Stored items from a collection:
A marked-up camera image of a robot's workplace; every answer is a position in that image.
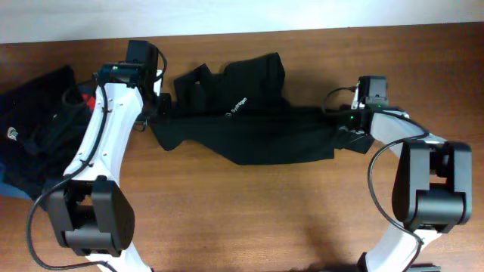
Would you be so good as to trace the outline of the black polo shirt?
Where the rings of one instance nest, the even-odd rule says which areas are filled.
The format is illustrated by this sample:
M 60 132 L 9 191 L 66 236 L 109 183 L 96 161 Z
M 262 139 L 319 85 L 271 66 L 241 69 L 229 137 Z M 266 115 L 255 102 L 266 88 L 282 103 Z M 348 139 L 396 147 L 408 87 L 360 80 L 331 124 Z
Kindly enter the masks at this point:
M 172 151 L 195 141 L 238 165 L 279 165 L 333 159 L 336 150 L 365 154 L 368 132 L 326 116 L 319 107 L 295 107 L 283 96 L 279 53 L 231 62 L 220 73 L 202 64 L 173 82 L 150 128 Z

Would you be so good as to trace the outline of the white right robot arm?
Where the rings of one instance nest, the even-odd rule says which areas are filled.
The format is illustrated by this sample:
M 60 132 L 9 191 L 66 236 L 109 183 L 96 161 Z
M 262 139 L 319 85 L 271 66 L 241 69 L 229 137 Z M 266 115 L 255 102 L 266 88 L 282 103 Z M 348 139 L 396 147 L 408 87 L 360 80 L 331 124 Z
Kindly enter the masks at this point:
M 351 89 L 350 108 L 335 114 L 350 128 L 382 143 L 369 163 L 367 183 L 372 201 L 389 222 L 379 242 L 361 255 L 355 270 L 440 271 L 440 266 L 416 260 L 431 242 L 470 220 L 472 149 L 435 136 L 406 111 L 391 107 L 384 76 L 361 76 Z M 391 214 L 380 204 L 373 181 L 376 161 L 387 150 L 399 159 Z

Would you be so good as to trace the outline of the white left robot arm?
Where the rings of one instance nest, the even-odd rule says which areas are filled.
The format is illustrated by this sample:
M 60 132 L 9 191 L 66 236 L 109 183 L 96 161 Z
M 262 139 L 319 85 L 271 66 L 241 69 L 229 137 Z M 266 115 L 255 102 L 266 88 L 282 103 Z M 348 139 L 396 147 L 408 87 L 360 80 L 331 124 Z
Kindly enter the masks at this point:
M 102 271 L 149 271 L 133 243 L 135 212 L 119 185 L 131 130 L 145 104 L 157 106 L 166 58 L 148 41 L 131 40 L 126 59 L 106 63 L 93 75 L 95 107 L 64 179 L 44 192 L 60 246 L 87 260 L 59 270 L 96 266 Z

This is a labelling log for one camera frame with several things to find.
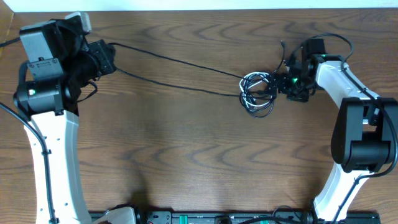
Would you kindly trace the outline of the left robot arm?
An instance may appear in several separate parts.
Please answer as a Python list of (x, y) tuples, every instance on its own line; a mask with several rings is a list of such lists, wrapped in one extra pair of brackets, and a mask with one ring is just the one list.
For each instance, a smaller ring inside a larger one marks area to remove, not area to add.
[(83, 12), (24, 26), (19, 37), (27, 61), (19, 69), (14, 103), (27, 120), (34, 160), (37, 223), (91, 223), (77, 156), (81, 91), (115, 71), (115, 50), (89, 43)]

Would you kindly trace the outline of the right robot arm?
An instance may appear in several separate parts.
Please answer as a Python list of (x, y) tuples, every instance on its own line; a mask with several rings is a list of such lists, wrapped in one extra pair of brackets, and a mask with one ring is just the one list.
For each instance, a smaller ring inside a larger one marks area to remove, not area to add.
[(287, 73), (272, 75), (265, 94), (285, 94), (306, 102), (325, 90), (339, 109), (331, 137), (333, 168), (302, 223), (338, 223), (364, 183), (397, 165), (397, 100), (369, 90), (352, 73), (347, 59), (328, 54), (323, 35), (304, 40), (299, 61), (290, 55)]

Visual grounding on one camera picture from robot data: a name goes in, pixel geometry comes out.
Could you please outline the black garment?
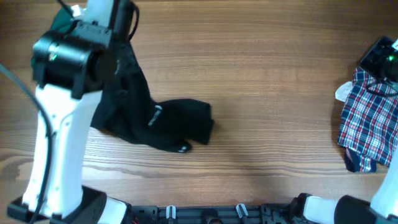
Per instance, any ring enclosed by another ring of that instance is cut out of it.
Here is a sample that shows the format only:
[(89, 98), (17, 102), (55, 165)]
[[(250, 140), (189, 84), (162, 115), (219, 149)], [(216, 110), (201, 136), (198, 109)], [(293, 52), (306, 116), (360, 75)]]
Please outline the black garment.
[(209, 143), (214, 125), (209, 103), (189, 98), (155, 101), (132, 45), (116, 44), (115, 51), (116, 79), (104, 86), (92, 128), (168, 152), (188, 152), (190, 141)]

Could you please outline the green cloth bag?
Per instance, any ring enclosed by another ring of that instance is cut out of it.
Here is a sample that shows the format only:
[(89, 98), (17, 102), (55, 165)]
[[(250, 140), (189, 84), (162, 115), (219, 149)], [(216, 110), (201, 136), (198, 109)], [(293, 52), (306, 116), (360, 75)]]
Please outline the green cloth bag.
[(30, 60), (32, 69), (35, 69), (37, 59), (40, 63), (47, 63), (54, 62), (62, 56), (67, 43), (65, 34), (72, 24), (71, 15), (64, 8), (61, 8), (55, 15), (50, 29), (32, 46), (32, 58)]

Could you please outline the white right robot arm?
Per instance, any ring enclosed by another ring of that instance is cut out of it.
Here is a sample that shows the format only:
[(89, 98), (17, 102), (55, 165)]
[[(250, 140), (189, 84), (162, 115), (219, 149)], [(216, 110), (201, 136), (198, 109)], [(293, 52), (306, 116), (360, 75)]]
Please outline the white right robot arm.
[(344, 101), (337, 143), (346, 169), (387, 174), (372, 200), (338, 200), (300, 194), (285, 207), (291, 223), (397, 223), (397, 42), (380, 37), (355, 68), (353, 80), (335, 97)]

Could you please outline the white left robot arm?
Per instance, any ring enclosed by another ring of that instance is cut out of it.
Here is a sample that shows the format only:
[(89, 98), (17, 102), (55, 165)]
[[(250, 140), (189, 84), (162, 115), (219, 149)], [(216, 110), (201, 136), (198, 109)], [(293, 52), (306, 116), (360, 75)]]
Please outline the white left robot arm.
[(1, 68), (39, 112), (30, 181), (7, 206), (9, 217), (25, 223), (132, 222), (129, 203), (82, 184), (82, 167), (104, 84), (118, 69), (115, 43), (130, 39), (134, 9), (131, 1), (64, 6), (71, 26), (47, 31), (32, 48), (35, 91)]

Task goal: What you return must match the records letter for letter, except that the pictures stay out.

Written response:
A marked-up camera image of a robot's workplace; every answer is a position in that image.
Would you be so good as to trace the outline of the black polo shirt?
Where the rings of one instance nest, the even-odd rule says which areas are filled.
The format is illustrated by this sample:
M 60 132 L 9 191 L 66 236 L 109 183 L 96 161 Z
M 262 139 L 319 85 L 271 66 L 241 69 L 229 137 Z M 266 115 L 255 102 L 266 88 L 282 103 Z M 348 139 L 396 147 L 408 87 L 360 80 L 331 124 Z
Kindly enter the masks at this point:
M 172 151 L 195 141 L 238 165 L 279 165 L 333 159 L 336 150 L 365 154 L 368 132 L 326 116 L 319 107 L 295 107 L 283 96 L 279 53 L 231 62 L 220 73 L 202 64 L 173 82 L 150 128 Z

Would you be so good as to trace the outline of the white right robot arm?
Where the rings of one instance nest, the even-odd rule says which areas are filled.
The format is illustrated by this sample:
M 60 132 L 9 191 L 66 236 L 109 183 L 96 161 Z
M 262 139 L 319 85 L 271 66 L 241 69 L 229 137 Z M 266 115 L 255 102 L 266 88 L 282 103 Z M 348 139 L 396 147 L 408 87 L 360 80 L 331 124 Z
Kindly enter the masks at this point:
M 351 89 L 350 108 L 335 114 L 350 128 L 382 143 L 369 163 L 367 183 L 372 201 L 389 222 L 379 242 L 361 255 L 355 270 L 440 271 L 440 266 L 416 260 L 431 242 L 470 220 L 472 149 L 435 136 L 406 111 L 391 107 L 384 76 L 361 76 Z M 391 214 L 380 204 L 373 181 L 376 161 L 387 150 L 399 159 Z

Would you be so good as to trace the outline of the white left robot arm?
Where the rings of one instance nest, the even-odd rule says which areas are filled.
The format is illustrated by this sample:
M 60 132 L 9 191 L 66 236 L 109 183 L 96 161 Z
M 262 139 L 319 85 L 271 66 L 241 69 L 229 137 Z M 266 115 L 255 102 L 266 88 L 282 103 Z M 348 139 L 396 147 L 408 87 L 360 80 L 331 124 Z
Kindly enter the masks at this point:
M 102 271 L 149 271 L 133 243 L 135 212 L 119 185 L 131 130 L 145 104 L 157 106 L 166 58 L 148 41 L 131 40 L 126 59 L 106 63 L 93 75 L 95 107 L 64 179 L 44 192 L 60 246 L 87 260 L 59 270 L 96 266 Z

This is a labelling log for one camera frame with several things to find.
Would you kindly trace the outline of the left robot arm?
An instance may appear in several separate parts.
Please answer as a Python list of (x, y) tuples, every instance on its own line; a mask with several rings is a list of such lists, wrapped in one extra pair of brackets, and a mask with one ring is just the one list.
For each instance, a smaller ring inside a larger one marks area to remove, not area to add.
[(83, 12), (24, 26), (19, 37), (27, 61), (19, 69), (14, 103), (27, 120), (34, 160), (37, 223), (91, 223), (77, 156), (81, 91), (115, 71), (115, 50), (89, 43)]

Would you kindly trace the outline of the right robot arm?
An instance may appear in several separate parts.
Please answer as a Python list of (x, y) tuples, every instance on its own line; a mask with several rings is a list of such lists, wrapped in one extra pair of brackets, and a mask with one ring is just the one list.
For each instance, a smaller ring inside a larger one marks area to remove, not area to add.
[(287, 73), (272, 75), (265, 94), (285, 94), (306, 102), (325, 90), (339, 109), (331, 137), (333, 168), (302, 223), (338, 223), (364, 183), (397, 165), (397, 100), (369, 90), (352, 73), (347, 59), (328, 54), (323, 35), (304, 40), (299, 61), (290, 55)]

Visual grounding on one camera picture from robot data: a name goes in, pixel geometry comes out.
Could you please outline the black garment?
Per instance, any ring enclosed by another ring of that instance is cut out of it.
Here is a sample that shows the format only:
[(89, 98), (17, 102), (55, 165)]
[[(250, 140), (189, 84), (162, 115), (219, 149)], [(216, 110), (201, 136), (198, 109)], [(293, 52), (306, 116), (360, 75)]]
Please outline the black garment.
[(209, 143), (214, 125), (209, 103), (189, 98), (155, 101), (132, 45), (116, 44), (115, 51), (116, 79), (104, 86), (92, 128), (168, 152), (188, 152), (190, 141)]

Could you please outline the green cloth bag?
Per instance, any ring enclosed by another ring of that instance is cut out of it.
Here is a sample that shows the format only:
[(89, 98), (17, 102), (55, 165)]
[[(250, 140), (189, 84), (162, 115), (219, 149)], [(216, 110), (201, 136), (198, 109)], [(293, 52), (306, 116), (360, 75)]]
Please outline the green cloth bag.
[(30, 60), (32, 69), (35, 69), (37, 59), (40, 63), (47, 63), (54, 62), (62, 56), (67, 43), (65, 34), (72, 24), (71, 15), (64, 8), (61, 8), (55, 15), (50, 29), (32, 46), (32, 58)]

Could you please outline the white right robot arm?
Per instance, any ring enclosed by another ring of that instance is cut out of it.
Here is a sample that shows the format only:
[(89, 98), (17, 102), (55, 165)]
[[(250, 140), (189, 84), (162, 115), (219, 149)], [(216, 110), (201, 136), (198, 109)], [(293, 52), (306, 116), (360, 75)]]
Please outline the white right robot arm.
[(344, 101), (337, 143), (346, 169), (387, 174), (372, 200), (338, 200), (300, 194), (285, 207), (291, 223), (397, 223), (397, 42), (380, 37), (355, 68), (353, 80), (335, 97)]

Could you please outline the white left robot arm?
Per instance, any ring enclosed by another ring of that instance is cut out of it.
Here is a sample that shows the format only:
[(89, 98), (17, 102), (55, 165)]
[[(250, 140), (189, 84), (162, 115), (219, 149)], [(216, 110), (201, 136), (198, 109)], [(293, 52), (306, 116), (360, 75)]]
Please outline the white left robot arm.
[(1, 68), (39, 112), (30, 181), (7, 206), (9, 217), (25, 223), (132, 222), (129, 203), (82, 184), (82, 167), (104, 84), (118, 69), (115, 43), (130, 39), (134, 9), (131, 1), (64, 6), (71, 26), (47, 31), (32, 48), (35, 91)]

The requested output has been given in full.